To minimize: sledgehammer min (Range_converse {(x, y). (x, y) ∈ R ∧ x ≠ n}¯ = {(y, x). (y, x) ∈ R¯ ∧ x ≠ n}).
"remote_vampire": Sledgehammer ("remote_vampire") found a proof: by
(metis Range_converse converse_unfold) (109 ms).
To minimize: sledgehammer min (Range_converse converse_unfold {(x, y). (x, y) ∈ R ∧ x ≠ n}¯ = {(y, x). (y, x) ∈ R¯ ∧ x ≠ n}).
"e": Sledgehammer ("e") found a proof: by (smt Collect_mem_eq
Domain_Collect_split Domain_converse Domain_unfold converse_converse
converse_unfold internal_split_def) (28 ms).
To minimize: sledgehammer min [smt] (Collect_mem_eq Domain_Collect_split
Domain_converse Domain_unfold converse_converse converse_unfold
internal_split_def {(x, y). (x, y) ∈ R ∧ x ≠ n}¯ = {(y, x). (y, x) ∈ R¯ ∧ x ≠ n}).
Structured proof (3 ms):
proof -
show "Domain {(x, y). (x, y) ∈ R ∧ x ≠ n} = Range {(y, x). (y, x) ∈ R¯
∧ x ≠ n}"
using Domain_unfold by auto
qed
--- %< --- %< --- %< --- %< --- %< --- %< --- %< --- %< --- %< --- %< ---

Here, it was clearly the last sledgehammer output that gave me the idea
that try0 can do the job. In other cases (I'll be happy to dig out some
more) it's not that easy.

Any ideas?

Cheers, and thanks in advance,

Christoph

view this post on Zulip Email Gateway (Aug 19 2022 at 12:14):

From: Christoph LANGE <math.semantic.web@gmail.com>
A minor correction:

2013-10-27 16:06 Christoph LANGE:

my impression (which may have been wrong) from Isabelle2013 was that
"try" tries "try0" before "sledgehammer". In Isabelle2013-1-RC3 this no
longer seems to be the case.

I find this quite annoying because I have made it a habit to enter "try"
after almost every statement. In many cases I don't know whether try0
would be sufficient to prove something, or whether a more complex proof
(such as those that sledgehammer finds) is required. Then, when
sledgehammer finds a proof, looking at the lemmas used by this proof
sometimes gives me the intuition that try0 might also suffice, e.g. when
I know that all of these lemmas are simp rules.

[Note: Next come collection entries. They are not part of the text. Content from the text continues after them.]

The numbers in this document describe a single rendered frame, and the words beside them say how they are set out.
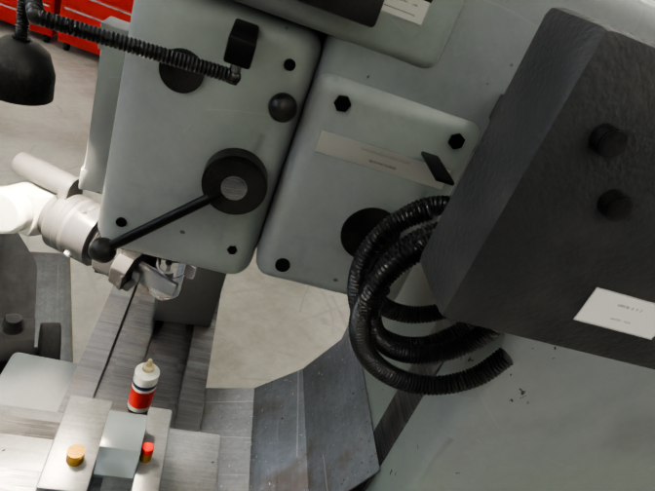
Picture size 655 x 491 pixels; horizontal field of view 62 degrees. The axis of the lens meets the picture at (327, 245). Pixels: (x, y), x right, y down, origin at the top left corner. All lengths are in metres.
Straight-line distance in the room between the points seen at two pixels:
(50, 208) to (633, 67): 0.73
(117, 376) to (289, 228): 0.55
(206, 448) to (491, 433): 0.43
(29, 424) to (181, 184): 0.45
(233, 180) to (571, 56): 0.36
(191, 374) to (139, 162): 0.57
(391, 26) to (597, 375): 0.45
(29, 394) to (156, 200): 0.60
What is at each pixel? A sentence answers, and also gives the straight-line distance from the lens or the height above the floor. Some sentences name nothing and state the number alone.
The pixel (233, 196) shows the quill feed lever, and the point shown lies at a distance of 0.60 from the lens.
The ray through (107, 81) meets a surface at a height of 1.49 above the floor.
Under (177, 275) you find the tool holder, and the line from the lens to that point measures 0.80.
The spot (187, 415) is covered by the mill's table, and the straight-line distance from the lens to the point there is 1.05.
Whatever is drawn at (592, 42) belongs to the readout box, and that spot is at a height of 1.71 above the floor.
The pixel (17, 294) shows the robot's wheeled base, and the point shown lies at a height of 0.57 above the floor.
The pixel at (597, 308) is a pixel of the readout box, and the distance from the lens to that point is 0.44.
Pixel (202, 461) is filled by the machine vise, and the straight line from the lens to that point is 0.91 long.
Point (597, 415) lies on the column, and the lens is 0.78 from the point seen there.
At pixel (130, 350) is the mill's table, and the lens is 1.14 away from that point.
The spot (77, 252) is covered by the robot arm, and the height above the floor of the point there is 1.23.
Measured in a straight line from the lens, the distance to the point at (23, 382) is 1.18.
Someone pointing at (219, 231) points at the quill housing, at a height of 1.38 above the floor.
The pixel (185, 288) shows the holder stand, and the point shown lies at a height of 1.02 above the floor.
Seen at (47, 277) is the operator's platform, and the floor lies 0.40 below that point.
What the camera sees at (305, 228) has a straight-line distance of 0.63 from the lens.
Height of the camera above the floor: 1.72
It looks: 29 degrees down
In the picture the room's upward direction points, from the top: 22 degrees clockwise
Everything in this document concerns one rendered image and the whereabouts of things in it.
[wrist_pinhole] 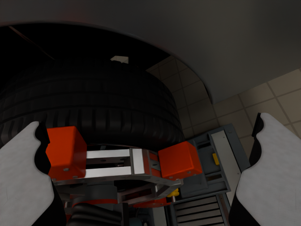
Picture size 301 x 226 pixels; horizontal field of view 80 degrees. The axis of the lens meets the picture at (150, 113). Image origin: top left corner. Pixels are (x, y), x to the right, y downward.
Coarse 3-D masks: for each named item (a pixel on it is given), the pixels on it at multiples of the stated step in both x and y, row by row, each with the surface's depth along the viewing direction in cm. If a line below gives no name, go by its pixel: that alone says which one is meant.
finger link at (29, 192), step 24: (24, 144) 9; (0, 168) 8; (24, 168) 7; (48, 168) 9; (0, 192) 6; (24, 192) 6; (48, 192) 6; (0, 216) 6; (24, 216) 6; (48, 216) 6
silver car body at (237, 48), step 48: (0, 0) 28; (48, 0) 29; (96, 0) 30; (144, 0) 31; (192, 0) 32; (240, 0) 33; (288, 0) 34; (192, 48) 40; (240, 48) 42; (288, 48) 44
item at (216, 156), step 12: (204, 144) 116; (204, 156) 116; (216, 156) 109; (204, 168) 113; (216, 168) 110; (216, 180) 105; (192, 192) 111; (204, 192) 108; (216, 192) 102; (168, 204) 118
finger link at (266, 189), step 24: (264, 120) 10; (264, 144) 8; (288, 144) 8; (264, 168) 7; (288, 168) 7; (240, 192) 6; (264, 192) 6; (288, 192) 6; (240, 216) 6; (264, 216) 5; (288, 216) 5
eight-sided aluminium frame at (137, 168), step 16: (96, 160) 41; (112, 160) 43; (128, 160) 42; (144, 160) 43; (96, 176) 38; (112, 176) 39; (128, 176) 40; (144, 176) 41; (160, 176) 46; (128, 192) 81; (160, 192) 67; (64, 208) 73
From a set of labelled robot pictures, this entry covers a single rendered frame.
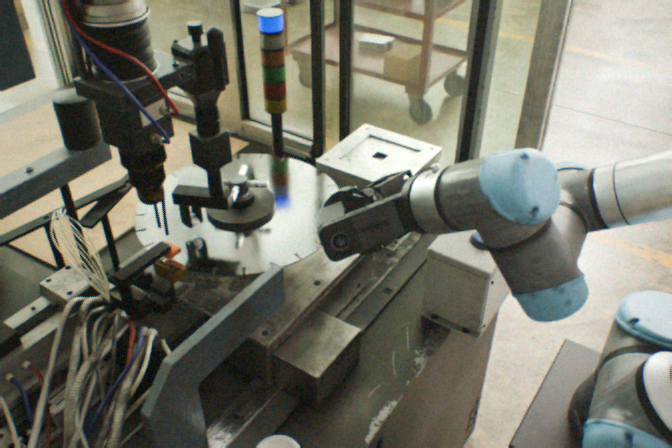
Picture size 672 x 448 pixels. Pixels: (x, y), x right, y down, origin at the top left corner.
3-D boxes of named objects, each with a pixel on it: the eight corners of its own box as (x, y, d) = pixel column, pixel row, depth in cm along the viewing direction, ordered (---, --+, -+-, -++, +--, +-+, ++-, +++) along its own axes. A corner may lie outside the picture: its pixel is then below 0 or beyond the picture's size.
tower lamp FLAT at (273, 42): (270, 39, 122) (269, 23, 120) (289, 44, 120) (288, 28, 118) (254, 47, 119) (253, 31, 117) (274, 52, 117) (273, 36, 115)
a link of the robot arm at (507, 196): (543, 244, 63) (504, 170, 60) (459, 252, 72) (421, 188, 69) (578, 198, 67) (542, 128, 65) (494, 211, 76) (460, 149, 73)
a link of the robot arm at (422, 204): (449, 243, 71) (421, 174, 70) (420, 246, 75) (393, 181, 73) (489, 215, 75) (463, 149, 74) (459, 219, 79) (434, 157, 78)
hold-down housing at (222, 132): (217, 152, 94) (200, 13, 82) (239, 164, 92) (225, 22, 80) (186, 167, 90) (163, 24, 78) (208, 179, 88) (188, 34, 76)
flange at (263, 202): (268, 229, 100) (267, 216, 98) (197, 225, 100) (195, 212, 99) (281, 189, 108) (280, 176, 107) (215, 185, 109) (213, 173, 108)
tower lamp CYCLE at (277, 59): (271, 55, 124) (270, 40, 122) (290, 61, 122) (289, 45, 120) (256, 63, 121) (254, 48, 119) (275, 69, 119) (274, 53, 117)
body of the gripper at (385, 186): (400, 225, 89) (467, 215, 79) (357, 253, 84) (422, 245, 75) (379, 174, 88) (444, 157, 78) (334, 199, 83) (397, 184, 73)

Here is a self-contained almost minimal example. I didn't try this with
older versions but I'd be happy to do so. Please ignore the first step:
maybe there is an easier proof for this, but for _this_ email only the
second step is relevant.

OK, I see this is not the most elegant example, as …

notepad
begin
fix R::"('a × 'b) set"
and N::"'a set"
and n::'a
have "{ (x, y) . (x, y) ∈ R ∧ x ≠ n }¯ = { (y, x) . (y, x) ∈ R¯ ∧ x ≠ n }"
by (smt Collect_cong converse_unfold curryE curry_split
mem_Collect_eq splitD split_cong)
then have "Domain { (x, y) . (x, y) ∈ R ∧ x ≠ n } = Range { (y, x) .
(y, x) ∈ R¯ ∧ x ≠ n}" try
end

On my machine try0 finds that simp/auto/force each take 2 ms.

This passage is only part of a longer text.